Senator of Basses-Alpes
- In office 4 July 1897 – 3 January 1903
- Preceded by: Marius Soustre
- Succeeded by: Louis Andrieux (invalidated) Hippolyte Gassier

Personal details
- Born: 10 June 1846 Riez, Basses-Alpes, France
- Died: 27 January 1918 (aged 71) Allemagne-en-Provence, Basses-Alpes, France
- Occupation: Doctor, politician

= César Allemand =

Prosper François César Allemand (10 June 1846 – 27 January 1918) was a French medical doctor and politician who was Senator of Basses-Alpes from 1897 to 1903.

==Early years==

Prosper François César Allemand was born on 10 June 1846 in Riez, Basses-Alpes.
His parents were Prosper Allemand (1815–1901) and Noëlie Elisabeth Reydellet (born 1824).
His father was a doctor who represented Basses-Alpes in the 1871 National Assembly and was Deputy of Digne, Basses-Alpes in 1876.
César Allemand also studied medicine.

==Politician==

Allemand entered politics during the municipal elections of 11 June 1879, when he became mayor of Riez, holding office until 1901.
He then became a general councilor of Basses-Alpes.

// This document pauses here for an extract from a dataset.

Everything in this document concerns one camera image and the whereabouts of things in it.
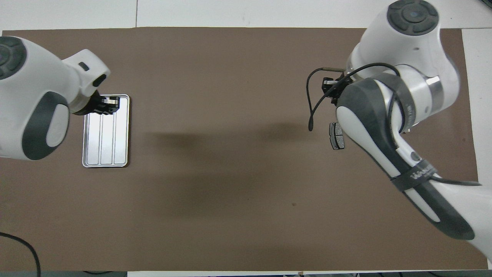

On 4 July 1897 Allemand was elected Senator of Basses-Alpes in a by-election to replace Marius Soustre, who had died.
He sat with the Republican Left group.
He did not participate in debates, but was a member of various committees.
Allemand was a friend of Joseph Reinach and a supporter of Alfred Dreyfus.
In the 1903 elections for the triennial renewal of the Senate he won only 58 votes against 211 for Louis Andrieux, who was elected.
Andrieux's election was invalidated, and he was replaced by Hippolyte Gassier.

Allemand retired to his family property, the Château de Beauvezer in Allemagne-en-Provence, Basses-Alpes.
He died there on 27 January 1918.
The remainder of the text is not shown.